If you were an eternal raven, flying low over southern Vancouver Island, you would have witnessed the gradual melting of the ice 13,000 years ago. You would have watched as the tundra slowly came alive with lichens, birds and plants. You would have seen the return of the fish to the creeks and rivers, and the arrival of the T’Sou-ke people, migrating down the coast after an epic journey of discovery.

For ten thousand years, you would have seen the forests grow taller, and the T’Sou-ke people build a culture rich in knowledge and tradition.

Then, on a midsummer’s day 220 years ago, you would have seen a strange white-sailed sloop sail into T’Sou-ke harbour, followed some years later by the first white settlers. Over the next 150 years, you would witness the growth of houses, roads, and stores. You would see the disappearance of the ancient forest, and the dramatic shrinking of the ancient salmon runs.

You would also witness a new kind of energy being used to power boats, cars, and airplanes - stored energy from ancient forests and sea creatures, that the settlers called “fossil fuels”.

As an eternal raven, you will be able to observe thousands of years to come. Will you see human settlements stretching to Port Renfrew, and over the ridge to the San Juan River? Or will you see people working hard to protect their forests, restore their fish-runs, and create compact Arcadian communities, powered by the energy of the sun and wind?

One thing is sure, that fossil fuels will soon be exhausted. How will people respond? In the history of every community, there are moments when decisions can shape the future for thousands of years. If we by-pass those moments, we miss the chance when wisdom can be applied, and we have to live with the consequences.

For Sooke, this moment is now. The world’s oil supply will soon peak and begin to decline. Even the International Energy Agency says it will happen by 2020. How will we travel when oil is too expensive for all, save the rich? How will Sooke continue to thrive, when so many depend on cars to get to work, and every business depends on oil to import and export their products?

These are not hypothetical questions: they are a reality right now. It is also a reality that the three trillion tonnes of carbon dioxide we’ve released so far by burning fossil fuels are warming up the atmosphere, causing glaciers to melt and threatening a very unpleasant century to come if we don’t stop releasing ancient carbon. Some may deny this, but the evidence is solid, whatever the skeptics say.
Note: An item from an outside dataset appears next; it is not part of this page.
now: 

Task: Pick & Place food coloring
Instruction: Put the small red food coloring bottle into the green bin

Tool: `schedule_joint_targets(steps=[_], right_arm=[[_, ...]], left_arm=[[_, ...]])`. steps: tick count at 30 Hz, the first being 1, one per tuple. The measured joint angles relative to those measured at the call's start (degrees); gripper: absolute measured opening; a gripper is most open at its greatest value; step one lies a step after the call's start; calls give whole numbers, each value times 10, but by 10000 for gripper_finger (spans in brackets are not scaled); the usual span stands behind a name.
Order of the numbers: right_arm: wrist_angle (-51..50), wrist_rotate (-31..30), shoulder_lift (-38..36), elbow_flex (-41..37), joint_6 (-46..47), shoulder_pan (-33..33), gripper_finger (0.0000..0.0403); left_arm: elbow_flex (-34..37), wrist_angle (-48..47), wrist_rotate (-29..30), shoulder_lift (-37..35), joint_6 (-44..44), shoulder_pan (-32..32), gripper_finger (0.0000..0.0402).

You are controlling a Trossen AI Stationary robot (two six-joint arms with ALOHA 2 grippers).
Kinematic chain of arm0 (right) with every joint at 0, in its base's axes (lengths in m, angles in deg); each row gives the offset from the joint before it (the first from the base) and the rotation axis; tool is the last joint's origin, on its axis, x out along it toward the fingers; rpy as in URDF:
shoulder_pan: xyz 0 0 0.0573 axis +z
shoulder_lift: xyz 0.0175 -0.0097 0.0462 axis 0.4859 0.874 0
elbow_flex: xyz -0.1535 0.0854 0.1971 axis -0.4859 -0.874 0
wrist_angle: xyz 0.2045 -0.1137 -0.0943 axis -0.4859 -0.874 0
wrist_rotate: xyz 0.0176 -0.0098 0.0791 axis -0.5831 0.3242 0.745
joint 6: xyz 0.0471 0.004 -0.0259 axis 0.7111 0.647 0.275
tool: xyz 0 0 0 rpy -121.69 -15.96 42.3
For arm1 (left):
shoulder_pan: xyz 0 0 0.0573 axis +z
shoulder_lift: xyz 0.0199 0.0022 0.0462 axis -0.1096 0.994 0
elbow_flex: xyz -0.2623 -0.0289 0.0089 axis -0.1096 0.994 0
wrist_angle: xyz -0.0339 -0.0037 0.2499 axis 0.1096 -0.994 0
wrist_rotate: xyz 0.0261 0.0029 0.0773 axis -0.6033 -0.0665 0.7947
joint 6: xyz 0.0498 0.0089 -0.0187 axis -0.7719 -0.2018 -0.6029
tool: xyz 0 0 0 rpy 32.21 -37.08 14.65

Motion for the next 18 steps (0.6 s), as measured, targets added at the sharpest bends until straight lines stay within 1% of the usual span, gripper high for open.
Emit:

How should Sooke respond to this moment of opportunity? We need:
Safe cycling lanes throughout the region. Good electric bikes are already on the market that can make the hills seem flat.
A major expansion of the bus service to Victoria.
Planning for the widespread use of electric vehicles.
More use of solar water heating. Right now you can get $2,000 in incentives, but this won’t last long. See www.solarbc.ca
As its price falls, more use of solar photovoltaics (as has been installed at the T’Sou-ke First Nation).
More protection of forested areas, so that they can slowly return to old growth forest.
A clear vision and set of rules as to where future human settlements can and can’t go, to protect the ecology and viewscape of the region as a whole.
More protection of the farmland, and more backyard food growing, so that we have local food security when global warming and the oil crisis make food imports difficult.
Training and encouragement for local entrepreneurs, to create the jobs that will be needed as the century develops.
Local community engagement, so that people feel proud of the future they are shaping. 
   MM

Guy Dauncey is President of the BC Sustainable Energy Association, new members welcome: www.bcsea.org . He is also the author of The Climate Challenge: 101 Solutions to Global Warming, and eight other books, and Editor of the monthly newsletter EcoNews, available at www.earthfuture.com/econews  .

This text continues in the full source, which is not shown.